### Aim of the task
Can the data below be set down again exactly, line for line?
[[ Data shown, beginning ]]
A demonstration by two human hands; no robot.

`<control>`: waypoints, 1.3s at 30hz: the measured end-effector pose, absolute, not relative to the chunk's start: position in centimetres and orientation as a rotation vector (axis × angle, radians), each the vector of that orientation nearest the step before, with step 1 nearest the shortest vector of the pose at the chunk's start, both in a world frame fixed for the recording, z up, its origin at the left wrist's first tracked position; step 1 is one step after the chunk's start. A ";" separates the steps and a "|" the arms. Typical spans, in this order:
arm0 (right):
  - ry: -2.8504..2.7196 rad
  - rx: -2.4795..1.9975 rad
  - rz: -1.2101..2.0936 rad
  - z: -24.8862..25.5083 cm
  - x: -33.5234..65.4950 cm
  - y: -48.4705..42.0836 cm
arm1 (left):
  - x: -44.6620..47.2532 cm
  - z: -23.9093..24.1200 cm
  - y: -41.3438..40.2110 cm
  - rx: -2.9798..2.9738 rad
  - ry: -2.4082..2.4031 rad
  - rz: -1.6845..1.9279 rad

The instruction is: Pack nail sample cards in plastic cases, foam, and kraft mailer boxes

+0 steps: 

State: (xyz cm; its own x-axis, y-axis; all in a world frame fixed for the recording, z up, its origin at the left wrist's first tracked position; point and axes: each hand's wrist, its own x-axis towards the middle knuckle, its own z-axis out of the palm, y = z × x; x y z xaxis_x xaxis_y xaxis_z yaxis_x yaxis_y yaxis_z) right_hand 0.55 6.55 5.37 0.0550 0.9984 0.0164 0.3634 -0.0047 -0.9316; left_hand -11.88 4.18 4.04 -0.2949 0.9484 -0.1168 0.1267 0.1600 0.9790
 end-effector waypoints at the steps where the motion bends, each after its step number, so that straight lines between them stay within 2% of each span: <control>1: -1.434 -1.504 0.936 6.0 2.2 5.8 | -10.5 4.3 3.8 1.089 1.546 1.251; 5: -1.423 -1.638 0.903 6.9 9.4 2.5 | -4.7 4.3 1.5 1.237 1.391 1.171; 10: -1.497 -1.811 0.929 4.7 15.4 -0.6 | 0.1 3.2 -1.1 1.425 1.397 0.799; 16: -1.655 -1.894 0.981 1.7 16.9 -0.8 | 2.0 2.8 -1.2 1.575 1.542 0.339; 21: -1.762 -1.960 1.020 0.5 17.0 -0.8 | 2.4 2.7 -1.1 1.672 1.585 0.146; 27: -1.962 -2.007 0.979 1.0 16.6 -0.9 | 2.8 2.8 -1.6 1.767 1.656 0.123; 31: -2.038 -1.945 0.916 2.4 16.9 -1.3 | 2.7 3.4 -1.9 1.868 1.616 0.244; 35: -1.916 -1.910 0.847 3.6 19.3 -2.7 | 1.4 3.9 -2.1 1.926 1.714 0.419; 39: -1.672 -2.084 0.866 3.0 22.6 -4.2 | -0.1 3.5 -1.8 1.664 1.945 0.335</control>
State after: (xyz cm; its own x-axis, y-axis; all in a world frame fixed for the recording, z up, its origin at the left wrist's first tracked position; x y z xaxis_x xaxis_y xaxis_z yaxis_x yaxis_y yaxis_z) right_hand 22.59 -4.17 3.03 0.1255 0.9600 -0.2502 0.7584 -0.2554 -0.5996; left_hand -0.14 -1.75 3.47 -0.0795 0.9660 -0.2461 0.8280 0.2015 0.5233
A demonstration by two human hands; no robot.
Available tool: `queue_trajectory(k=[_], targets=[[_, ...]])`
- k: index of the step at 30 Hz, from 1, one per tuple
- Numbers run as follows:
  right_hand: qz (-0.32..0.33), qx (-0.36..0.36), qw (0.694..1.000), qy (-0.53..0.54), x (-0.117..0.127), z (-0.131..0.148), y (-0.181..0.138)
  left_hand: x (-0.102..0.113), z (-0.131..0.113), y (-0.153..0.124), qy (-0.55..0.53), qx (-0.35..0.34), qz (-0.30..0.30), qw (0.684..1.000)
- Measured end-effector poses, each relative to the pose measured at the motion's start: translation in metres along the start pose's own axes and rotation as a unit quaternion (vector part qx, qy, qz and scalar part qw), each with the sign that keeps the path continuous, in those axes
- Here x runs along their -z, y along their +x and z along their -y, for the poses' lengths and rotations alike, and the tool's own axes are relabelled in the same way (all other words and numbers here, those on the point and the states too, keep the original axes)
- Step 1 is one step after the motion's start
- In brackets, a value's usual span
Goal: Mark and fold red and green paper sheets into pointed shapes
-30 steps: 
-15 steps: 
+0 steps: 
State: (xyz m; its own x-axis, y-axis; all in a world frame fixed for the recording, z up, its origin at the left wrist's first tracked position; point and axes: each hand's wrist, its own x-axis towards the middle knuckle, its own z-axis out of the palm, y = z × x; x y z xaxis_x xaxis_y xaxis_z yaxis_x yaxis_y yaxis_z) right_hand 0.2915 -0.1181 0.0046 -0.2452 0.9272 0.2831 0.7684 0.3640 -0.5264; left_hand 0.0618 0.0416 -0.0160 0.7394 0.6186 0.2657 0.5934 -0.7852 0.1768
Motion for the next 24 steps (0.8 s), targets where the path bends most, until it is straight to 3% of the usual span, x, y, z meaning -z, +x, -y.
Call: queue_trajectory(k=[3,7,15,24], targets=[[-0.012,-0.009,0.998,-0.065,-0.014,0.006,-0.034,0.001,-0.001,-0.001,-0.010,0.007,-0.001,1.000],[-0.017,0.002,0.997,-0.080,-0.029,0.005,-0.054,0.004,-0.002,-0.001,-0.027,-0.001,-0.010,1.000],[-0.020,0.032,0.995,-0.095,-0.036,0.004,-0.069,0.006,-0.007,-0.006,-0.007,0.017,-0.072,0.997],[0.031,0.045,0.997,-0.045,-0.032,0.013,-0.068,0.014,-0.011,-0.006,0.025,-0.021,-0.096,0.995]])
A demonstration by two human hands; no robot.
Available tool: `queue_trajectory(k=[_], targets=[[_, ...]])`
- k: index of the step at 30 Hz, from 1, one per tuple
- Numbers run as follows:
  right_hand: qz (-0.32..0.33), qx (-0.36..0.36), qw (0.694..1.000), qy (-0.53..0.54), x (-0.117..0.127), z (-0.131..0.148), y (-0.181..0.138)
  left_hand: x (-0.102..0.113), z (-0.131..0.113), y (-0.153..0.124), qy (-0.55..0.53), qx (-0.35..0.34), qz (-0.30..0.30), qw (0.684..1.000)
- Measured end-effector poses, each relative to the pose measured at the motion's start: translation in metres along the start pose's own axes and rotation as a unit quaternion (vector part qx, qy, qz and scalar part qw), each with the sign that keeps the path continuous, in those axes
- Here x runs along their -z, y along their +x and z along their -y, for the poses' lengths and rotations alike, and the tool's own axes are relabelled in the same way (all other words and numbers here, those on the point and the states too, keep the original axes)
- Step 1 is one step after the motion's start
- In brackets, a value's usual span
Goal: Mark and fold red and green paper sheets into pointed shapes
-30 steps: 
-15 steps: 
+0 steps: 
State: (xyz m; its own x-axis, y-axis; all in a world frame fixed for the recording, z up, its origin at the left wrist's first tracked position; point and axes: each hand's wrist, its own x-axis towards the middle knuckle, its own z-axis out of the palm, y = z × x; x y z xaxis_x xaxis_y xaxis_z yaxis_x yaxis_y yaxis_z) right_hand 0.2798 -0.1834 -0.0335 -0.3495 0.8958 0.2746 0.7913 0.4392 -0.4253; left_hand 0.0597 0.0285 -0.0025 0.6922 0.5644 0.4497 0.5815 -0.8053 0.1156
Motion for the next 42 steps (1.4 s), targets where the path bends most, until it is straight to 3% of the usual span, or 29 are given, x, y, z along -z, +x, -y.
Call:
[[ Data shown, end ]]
### Solution to this task
A demonstration by two human hands; no robot.

`<control>`: waypoints, 1.3s at 30hz: the measured end-effector pose, absolute, not relative to the chunk's start: position in centimetres and orientation as a rotation vector (axis × angle, radians), each the vector of that orientation nearest the step before, with step 1 nearest the shortest vector of the pose at the chunk's start, both in a world frame fixed for the recording, z up, its origin at the left wrist's first tracked position; step 1 is one step after the chunk's start. A ";" separates the steps and a "|" the arms. Typical spans, in this order:
arm0 (right):
  - ry: -2.8504..2.7196 rad
  - rx: -2.4795..1.9975 rad
  - rz: -1.2101..2.0936 rad
  - z: -24.8862..25.5083 cm
  - x: -33.5234..65.4950 cm
  - y: -48.4705..42.0836 cm
arm1 (left):
  - x: -44.6620..47.2532 cm
  - z: -23.9093..24.1200 cm
  - y: -41.3438..40.2110 cm
  - rx: -2.9798..2.9738 rad
  - ry: -2.4082..2.4031 rad
  - rz: -1.6845..1.9279 rad

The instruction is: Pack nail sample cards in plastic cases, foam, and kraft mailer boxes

+0 steps: 

State: (xyz cm; its own x-axis, y-axis; all in a world frame fixed for the recording, z up, its origin at the left wrist's first tracked position; point and axes: each hand's wrist, its own x-axis towards the middle knuckle, its own z-axis out of the palm, y = z × x; x y z xaxis_x xaxis_y xaxis_z yaxis_x yaxis_y yaxis_z) right_hand 0.55 6.55 5.37 0.0550 0.9984 0.0164 0.3634 -0.0047 -0.9316; left_hand -11.88 4.18 4.04 -0.2949 0.9484 -0.1168 0.1267 0.1600 0.9790
 end-effector waypoints at the steps where the motion bends, each after its step number, so that straight lines between them stay within 2% of each span: <control>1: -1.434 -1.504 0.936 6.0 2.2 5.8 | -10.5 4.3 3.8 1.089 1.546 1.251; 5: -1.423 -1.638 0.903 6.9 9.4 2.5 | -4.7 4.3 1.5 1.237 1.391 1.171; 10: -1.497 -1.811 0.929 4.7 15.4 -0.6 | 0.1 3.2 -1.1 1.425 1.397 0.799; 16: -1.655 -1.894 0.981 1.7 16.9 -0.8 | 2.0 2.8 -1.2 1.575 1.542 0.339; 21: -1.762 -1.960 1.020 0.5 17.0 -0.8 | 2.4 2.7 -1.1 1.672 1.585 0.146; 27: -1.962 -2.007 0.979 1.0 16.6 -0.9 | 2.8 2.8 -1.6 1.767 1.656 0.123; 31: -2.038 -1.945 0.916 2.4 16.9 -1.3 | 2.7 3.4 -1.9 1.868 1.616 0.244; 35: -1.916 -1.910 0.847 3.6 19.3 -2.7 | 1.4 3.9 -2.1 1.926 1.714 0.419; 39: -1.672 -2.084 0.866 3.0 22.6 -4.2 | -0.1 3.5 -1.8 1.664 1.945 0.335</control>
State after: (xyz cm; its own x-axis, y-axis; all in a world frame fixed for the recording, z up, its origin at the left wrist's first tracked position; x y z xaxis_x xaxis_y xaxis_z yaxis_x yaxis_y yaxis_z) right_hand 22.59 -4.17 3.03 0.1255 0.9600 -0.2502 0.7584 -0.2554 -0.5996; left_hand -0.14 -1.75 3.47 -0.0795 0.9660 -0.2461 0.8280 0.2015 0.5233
A demonstration by two human hands; no robot.
Available tool: `queue_trajectory(k=[_], targets=[[_, ...]])`
- k: index of the step at 30 Hz, from 1, one per tuple
- Numbers run as follows:
  right_hand: qz (-0.32..0.33), qx (-0.36..0.36), qw (0.694..1.000), qy (-0.53..0.54), x (-0.117..0.127), z (-0.131..0.148), y (-0.181..0.138)
  left_hand: x (-0.102..0.113), z (-0.131..0.113), y (-0.153..0.124), qy (-0.55..0.53), qx (-0.35..0.34), qz (-0.30..0.30), qw (0.684..1.000)
- Measured end-effector poses, each relative to the pose measured at the motion's start: translation in metres along the start pose's own axes and rotation as a unit quaternion (vector part qx, qy, qz and scalar part qw), each with the sign that keeps the path continuous, in those axes
- Here x runs along their -z, y along their +x and z along their -y, for the poses' lengths and rotations alike, and the tool's own axes are relabelled in the same way (all other words and numbers here, those on the point and the states too, keep the original axes)
- Step 1 is one step after the motion's start
- In brackets, a value's usual span
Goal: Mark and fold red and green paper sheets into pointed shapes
-30 steps: 
-15 steps: 
+0 steps: 
State: (xyz m; its own x-axis, y-axis; all in a world frame fixed for the recording, z up, its origin at the left wrist's first tracked position; point and axes: each hand's wrist, its own x-axis towards the middle knuckle, its own z-axis out of the palm, y = z × x; x y z xaxis_x xaxis_y xaxis_z yaxis_x yaxis_y yaxis_z) right_hand 0.2915 -0.1181 0.0046 -0.2452 0.9272 0.2831 0.7684 0.3640 -0.5264; left_hand 0.0618 0.0416 -0.0160 0.7394 0.6186 0.2657 0.5934 -0.7852 0.1768
Motion for the next 24 steps (0.8 s), targets where the path bends most, until it is straight to 3% of the usual span, x, y, z meaning -z, +x, -y.
Call: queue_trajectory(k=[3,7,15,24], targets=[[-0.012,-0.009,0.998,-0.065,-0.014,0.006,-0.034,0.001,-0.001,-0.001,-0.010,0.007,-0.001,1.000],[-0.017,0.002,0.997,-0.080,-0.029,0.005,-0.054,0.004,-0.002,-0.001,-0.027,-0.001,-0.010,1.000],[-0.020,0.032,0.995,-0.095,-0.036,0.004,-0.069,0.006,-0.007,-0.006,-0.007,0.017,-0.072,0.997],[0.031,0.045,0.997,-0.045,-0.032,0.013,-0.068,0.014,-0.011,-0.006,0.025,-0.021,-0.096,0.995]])
A demonstration by two human hands; no robot.
Available tool: `queue_trajectory(k=[_], targets=[[_, ...]])`
- k: index of the step at 30 Hz, from 1, one per tuple
- Numbers run as follows:
  right_hand: qz (-0.32..0.33), qx (-0.36..0.36), qw (0.694..1.000), qy (-0.53..0.54), x (-0.117..0.127), z (-0.131..0.148), y (-0.181..0.138)
  left_hand: x (-0.102..0.113), z (-0.131..0.113), y (-0.153..0.124), qy (-0.55..0.53), qx (-0.35..0.34), qz (-0.30..0.30), qw (0.684..1.000)
- Measured end-effector poses, each relative to the pose measured at the motion's start: translation in metres along the start pose's own axes and rotation as a unit quaternion (vector part qx, qy, qz and scalar part qw), each with the sign that keeps the path continuous, in those axes
- Here x runs along their -z, y along their +x and z along their -y, for the poses' lengths and rotations alike, and the tool's own axes are relabelled in the same way (all other words and numbers here, those on the point and the states too, keep the original axes)
- Step 1 is one step after the motion's start
- In brackets, a value's usual span
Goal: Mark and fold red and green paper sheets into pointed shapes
-30 steps: 
-15 steps: 
+0 steps: 
State: (xyz m; its own x-axis, y-axis; all in a world frame fixed for the recording, z up, its origin at the left wrist's first tracked position; point and axes: each hand's wrist, its own x-axis towards the middle knuckle, its own z-axis out of the palm, y = z × x; x y z xaxis_x xaxis_y xaxis_z yaxis_x yaxis_y yaxis_z) right_hand 0.2798 -0.1834 -0.0335 -0.3495 0.8958 0.2746 0.7913 0.4392 -0.4253; left_hand 0.0597 0.0285 -0.0025 0.6922 0.5644 0.4497 0.5815 -0.8053 0.1156
Motion for the next 42 steps (1.4 s), targets where the path bends most, until it is straight to 3% of the usual span, or 29 are given, x, y, z along -z, +x, -y.
Call:

The work is done, and the output is complete.